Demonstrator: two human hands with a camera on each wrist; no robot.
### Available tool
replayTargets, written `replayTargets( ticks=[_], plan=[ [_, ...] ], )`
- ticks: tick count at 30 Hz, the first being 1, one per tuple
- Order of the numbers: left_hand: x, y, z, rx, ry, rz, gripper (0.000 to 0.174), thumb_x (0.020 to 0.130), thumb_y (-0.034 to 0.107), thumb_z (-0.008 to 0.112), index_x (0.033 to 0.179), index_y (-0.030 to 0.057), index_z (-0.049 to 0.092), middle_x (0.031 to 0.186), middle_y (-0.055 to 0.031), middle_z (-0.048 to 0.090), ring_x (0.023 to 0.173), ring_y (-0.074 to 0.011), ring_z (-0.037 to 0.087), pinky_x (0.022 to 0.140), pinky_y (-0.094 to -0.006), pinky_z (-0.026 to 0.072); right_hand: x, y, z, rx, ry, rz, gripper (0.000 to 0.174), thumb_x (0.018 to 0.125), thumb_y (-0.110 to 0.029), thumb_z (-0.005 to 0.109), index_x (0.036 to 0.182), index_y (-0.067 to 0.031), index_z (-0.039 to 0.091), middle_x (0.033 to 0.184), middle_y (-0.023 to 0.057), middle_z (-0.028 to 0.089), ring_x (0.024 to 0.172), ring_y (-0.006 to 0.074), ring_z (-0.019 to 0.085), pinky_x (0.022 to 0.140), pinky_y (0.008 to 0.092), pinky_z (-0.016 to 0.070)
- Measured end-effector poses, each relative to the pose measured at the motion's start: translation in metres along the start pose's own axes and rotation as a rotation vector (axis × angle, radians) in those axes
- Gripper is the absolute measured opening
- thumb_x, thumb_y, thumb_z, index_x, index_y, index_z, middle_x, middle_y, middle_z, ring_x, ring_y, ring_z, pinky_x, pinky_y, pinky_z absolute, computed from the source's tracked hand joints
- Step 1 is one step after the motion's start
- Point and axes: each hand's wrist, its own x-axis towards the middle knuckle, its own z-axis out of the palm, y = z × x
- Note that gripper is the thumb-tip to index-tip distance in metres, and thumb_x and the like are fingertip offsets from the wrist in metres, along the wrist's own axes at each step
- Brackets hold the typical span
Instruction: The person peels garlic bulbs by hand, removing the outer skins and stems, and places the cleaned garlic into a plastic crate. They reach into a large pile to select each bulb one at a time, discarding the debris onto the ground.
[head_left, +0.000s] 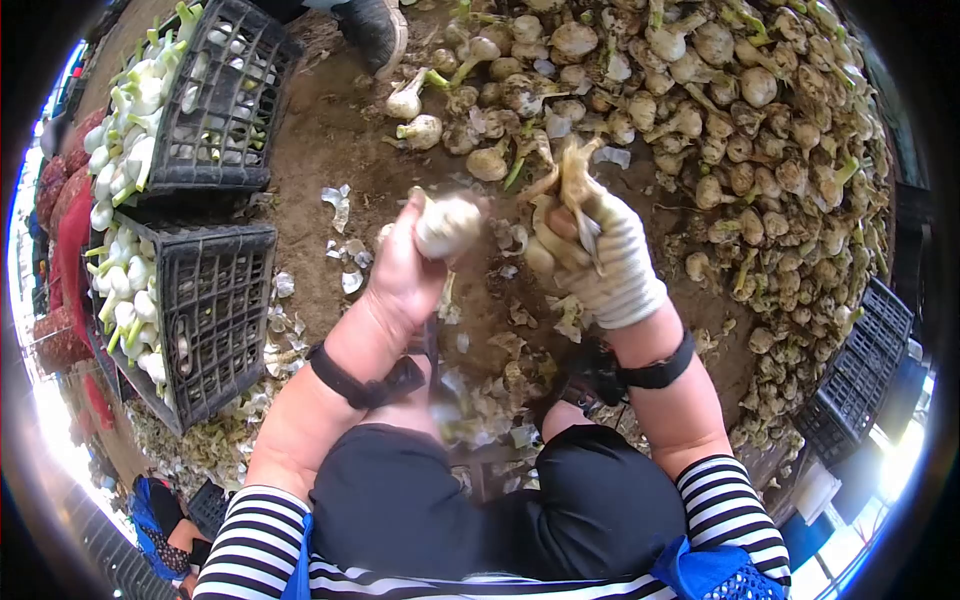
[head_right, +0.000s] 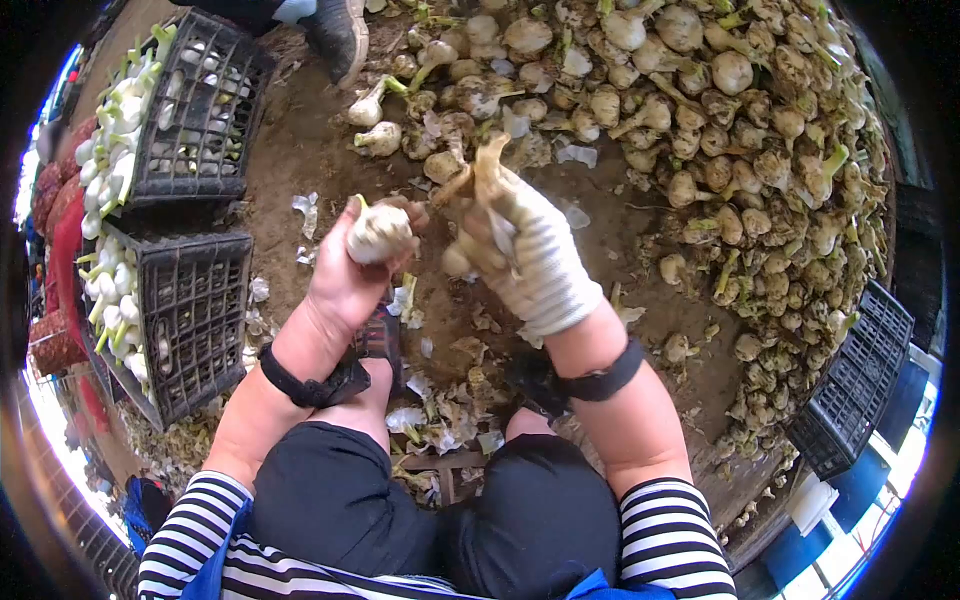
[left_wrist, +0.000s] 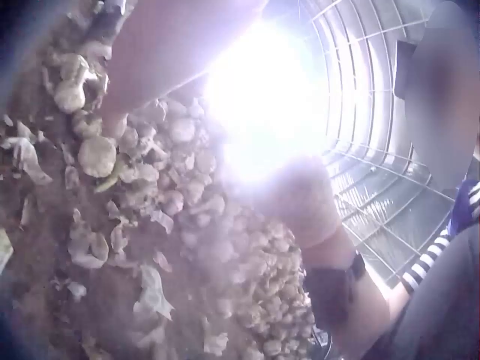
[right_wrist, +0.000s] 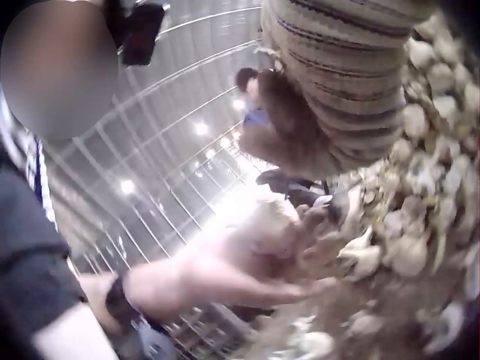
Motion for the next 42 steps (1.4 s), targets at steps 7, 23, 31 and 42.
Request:
replayTargets(
  ticks=[7,23,31,42],
  plan=[
    [-0.012,0.008,0.019,0.137,-0.023,0.168,0.051,0.098,0.039,0.03,0.123,-0.0031,0.046,0.115,-0.0134,0.057,0.104,-0.0214,0.056,0.09,-0.0316,0.0448,0.007,0.009,0.011,-1.733,0.197,-1.12,0.048,0.064,-0.028,0.074,0.105,-0.0074,0.06,0.077,0.011,0.06,0.067,0.0266,0.058,0.061,0.0313,0.0461],
    [-0.01,0.022,0.014,-0.298,-0.019,0.214,0.045,0.097,0.032,0.033,0.129,0.0016,0.042,0.131,-0.0146,0.047,0.123,-0.0285,0.042,0.099,-0.0412,0.0368,-0.013,-0.02,0.002,0.1,-0.288,-0.383,0.013,0.083,-0.011,0.051,0.079,0.0006,0.055,0.066,0.0047,0.052,0.067,0.0141,0.055,0.075,0.0316,0.0477],
    [-0.016,0.015,0.027,0.122,0.036,0.06,0.051,0.097,0.044,0.029,0.124,0.0053,0.048,0.111,-0.0113,0.06,0.105,-0.0213,0.056,0.09,-0.0338,0.0444,0.015,0.044,0.02,-0.652,-0.207,-0.176,0.028,0.088,-0.024,0.057,0.104,-0.0012,0.059,0.101,0.0035,0.06,0.087,0.011,0.054,0.081,0.0273,0.0439],
    [-0.016,0.248,-0.051,-0.296,0.332,0.806,0.04,0.096,0.036,0.037,0.115,0.0027,0.047,0.102,-0.0125,0.059,0.084,-0.0275,0.061,0.07,-0.0398,0.056,-0.018,0.07,-0.034,-0.802,0.156,0.008,0.016,0.087,-0.016,0.055,0.081,-0.001,0.057,0.07,-0.004,0.053,0.065,0.0041,0.044,0.056,0.022,0.0392]
  ],
)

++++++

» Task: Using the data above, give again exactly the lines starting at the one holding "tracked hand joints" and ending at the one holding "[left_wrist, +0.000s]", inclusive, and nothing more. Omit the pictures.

» Answer to this task:
- thumb_x, thumb_y, thumb_z, index_x, index_y, index_z, middle_x, middle_y, middle_z, ring_x, ring_y, ring_z, pinky_x, pinky_y, pinky_z absolute, computed from the source's tracked hand joints
- Step 1 is one step after the motion's start
- Point and axes: each hand's wrist, its own x-axis towards the middle knuckle, its own z-axis out of the palm, y = z × x
- Note that gripper is the thumb-tip to index-tip distance in metres, and thumb_x and the like are fingertip offsets from the wrist in metres, along the wrist's own axes at each step
- Brackets hold the typical span
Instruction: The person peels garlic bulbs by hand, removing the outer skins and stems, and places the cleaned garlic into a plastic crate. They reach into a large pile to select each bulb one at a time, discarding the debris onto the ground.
[head_left, +0.000s] 
[head_right, +0.000s] 
[left_wrist, +0.000s] 

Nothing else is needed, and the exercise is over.